What you are asked to do: Below are entries. Reproduce exactly the lines between the line holding "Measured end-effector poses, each" and the line holding "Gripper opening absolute", inclusive, and only those.

[Supplied records — start]

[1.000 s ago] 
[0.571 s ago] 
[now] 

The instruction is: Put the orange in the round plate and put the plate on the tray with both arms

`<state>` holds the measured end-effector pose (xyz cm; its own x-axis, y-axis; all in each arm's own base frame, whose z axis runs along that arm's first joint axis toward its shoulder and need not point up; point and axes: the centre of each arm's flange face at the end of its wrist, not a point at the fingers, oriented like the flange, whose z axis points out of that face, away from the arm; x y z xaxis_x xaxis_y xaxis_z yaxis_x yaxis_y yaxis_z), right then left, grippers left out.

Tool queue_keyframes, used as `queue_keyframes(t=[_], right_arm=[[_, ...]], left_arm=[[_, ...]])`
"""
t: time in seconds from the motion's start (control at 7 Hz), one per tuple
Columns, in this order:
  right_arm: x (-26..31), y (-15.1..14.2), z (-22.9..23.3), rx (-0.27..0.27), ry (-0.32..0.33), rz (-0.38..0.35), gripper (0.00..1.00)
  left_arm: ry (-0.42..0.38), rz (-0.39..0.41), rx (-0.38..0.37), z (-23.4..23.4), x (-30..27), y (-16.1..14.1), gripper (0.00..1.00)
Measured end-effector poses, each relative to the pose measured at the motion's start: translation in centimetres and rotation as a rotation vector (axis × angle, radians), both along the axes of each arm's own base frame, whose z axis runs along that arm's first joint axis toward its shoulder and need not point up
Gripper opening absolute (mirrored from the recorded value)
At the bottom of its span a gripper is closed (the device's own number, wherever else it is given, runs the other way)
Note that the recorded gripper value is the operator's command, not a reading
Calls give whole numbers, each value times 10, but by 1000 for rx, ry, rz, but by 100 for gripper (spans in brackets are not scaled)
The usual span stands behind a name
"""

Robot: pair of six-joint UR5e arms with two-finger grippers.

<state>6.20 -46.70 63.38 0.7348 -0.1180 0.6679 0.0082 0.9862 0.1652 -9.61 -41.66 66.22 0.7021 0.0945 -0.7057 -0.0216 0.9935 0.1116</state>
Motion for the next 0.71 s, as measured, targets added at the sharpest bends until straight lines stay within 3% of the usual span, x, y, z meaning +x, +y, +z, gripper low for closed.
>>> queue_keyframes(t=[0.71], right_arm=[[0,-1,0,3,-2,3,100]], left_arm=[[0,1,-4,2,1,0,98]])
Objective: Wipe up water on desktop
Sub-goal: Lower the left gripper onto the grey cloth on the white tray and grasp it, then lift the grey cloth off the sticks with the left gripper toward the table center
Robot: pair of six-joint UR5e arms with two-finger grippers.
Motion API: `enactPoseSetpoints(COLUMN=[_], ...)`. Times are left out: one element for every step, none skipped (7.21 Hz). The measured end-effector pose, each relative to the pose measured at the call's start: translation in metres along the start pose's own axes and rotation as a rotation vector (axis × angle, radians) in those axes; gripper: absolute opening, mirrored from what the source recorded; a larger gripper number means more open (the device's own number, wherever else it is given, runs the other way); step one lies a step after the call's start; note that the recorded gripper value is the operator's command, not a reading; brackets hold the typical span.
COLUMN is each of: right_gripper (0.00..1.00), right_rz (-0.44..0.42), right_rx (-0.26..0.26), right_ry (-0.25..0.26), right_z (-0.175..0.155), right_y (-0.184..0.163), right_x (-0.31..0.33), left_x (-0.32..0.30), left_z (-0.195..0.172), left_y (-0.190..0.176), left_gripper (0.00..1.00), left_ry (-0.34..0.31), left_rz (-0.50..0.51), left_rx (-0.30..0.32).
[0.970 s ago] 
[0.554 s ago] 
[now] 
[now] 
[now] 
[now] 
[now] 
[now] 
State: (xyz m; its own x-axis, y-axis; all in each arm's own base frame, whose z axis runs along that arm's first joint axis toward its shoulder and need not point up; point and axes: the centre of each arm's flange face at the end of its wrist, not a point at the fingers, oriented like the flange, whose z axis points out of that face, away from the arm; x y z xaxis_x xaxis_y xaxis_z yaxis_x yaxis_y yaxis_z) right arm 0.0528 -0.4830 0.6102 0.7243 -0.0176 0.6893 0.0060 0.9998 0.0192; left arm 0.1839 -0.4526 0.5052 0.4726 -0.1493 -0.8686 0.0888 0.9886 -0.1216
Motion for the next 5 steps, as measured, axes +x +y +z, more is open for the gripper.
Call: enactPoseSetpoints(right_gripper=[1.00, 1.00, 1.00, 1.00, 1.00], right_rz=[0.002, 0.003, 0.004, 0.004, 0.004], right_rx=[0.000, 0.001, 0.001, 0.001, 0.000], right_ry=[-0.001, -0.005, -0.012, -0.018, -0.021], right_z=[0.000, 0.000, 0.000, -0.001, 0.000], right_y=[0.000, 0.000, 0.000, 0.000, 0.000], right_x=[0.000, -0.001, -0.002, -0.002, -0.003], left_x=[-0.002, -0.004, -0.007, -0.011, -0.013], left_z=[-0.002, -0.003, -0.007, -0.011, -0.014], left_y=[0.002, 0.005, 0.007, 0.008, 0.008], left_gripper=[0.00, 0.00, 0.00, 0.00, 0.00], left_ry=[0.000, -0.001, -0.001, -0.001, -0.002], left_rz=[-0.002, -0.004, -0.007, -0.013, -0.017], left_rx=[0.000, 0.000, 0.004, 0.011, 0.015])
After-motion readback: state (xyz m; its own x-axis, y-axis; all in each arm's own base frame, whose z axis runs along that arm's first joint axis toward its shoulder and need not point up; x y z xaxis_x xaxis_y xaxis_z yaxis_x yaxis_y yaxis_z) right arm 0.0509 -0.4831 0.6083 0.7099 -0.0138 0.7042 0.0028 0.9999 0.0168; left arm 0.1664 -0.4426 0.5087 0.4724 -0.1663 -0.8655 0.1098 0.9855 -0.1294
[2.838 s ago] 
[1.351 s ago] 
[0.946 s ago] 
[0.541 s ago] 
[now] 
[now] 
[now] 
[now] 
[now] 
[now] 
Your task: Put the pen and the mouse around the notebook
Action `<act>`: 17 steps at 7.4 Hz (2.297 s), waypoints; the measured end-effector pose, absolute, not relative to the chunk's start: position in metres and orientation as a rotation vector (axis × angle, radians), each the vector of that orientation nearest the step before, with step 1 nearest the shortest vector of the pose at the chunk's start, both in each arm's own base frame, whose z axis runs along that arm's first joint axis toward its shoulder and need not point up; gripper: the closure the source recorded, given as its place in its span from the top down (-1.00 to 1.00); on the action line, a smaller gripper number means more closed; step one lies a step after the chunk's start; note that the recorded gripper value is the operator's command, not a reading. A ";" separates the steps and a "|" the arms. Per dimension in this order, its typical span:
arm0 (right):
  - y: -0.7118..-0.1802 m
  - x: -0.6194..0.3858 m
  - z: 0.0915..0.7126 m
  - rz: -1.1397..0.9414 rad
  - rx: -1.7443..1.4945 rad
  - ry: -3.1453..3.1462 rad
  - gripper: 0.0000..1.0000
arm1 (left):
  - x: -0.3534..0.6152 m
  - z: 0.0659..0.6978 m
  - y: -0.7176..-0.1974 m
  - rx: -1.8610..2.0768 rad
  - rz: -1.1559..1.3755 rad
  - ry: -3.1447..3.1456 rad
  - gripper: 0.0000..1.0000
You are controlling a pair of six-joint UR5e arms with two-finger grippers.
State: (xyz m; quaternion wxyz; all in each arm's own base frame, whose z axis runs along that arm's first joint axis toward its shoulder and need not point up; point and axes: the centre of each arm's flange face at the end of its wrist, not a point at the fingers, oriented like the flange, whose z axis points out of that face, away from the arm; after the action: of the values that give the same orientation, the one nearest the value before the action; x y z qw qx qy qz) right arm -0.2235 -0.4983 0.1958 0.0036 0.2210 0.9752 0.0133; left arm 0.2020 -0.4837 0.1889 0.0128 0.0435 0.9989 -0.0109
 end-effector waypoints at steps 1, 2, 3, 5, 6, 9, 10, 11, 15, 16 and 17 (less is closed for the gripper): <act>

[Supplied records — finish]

Answer section:
Measured end-effector poses, each relative to the pose measured at the motion's start: translation in centimetres and rotation as a rotation vector (axis × angle, radians), both along the axes of each arm's own base frame, whose z axis runs along that arm's first joint axis toward its shoulder and need not point up
Gripper opening absolute (mirrored from the recorded value)

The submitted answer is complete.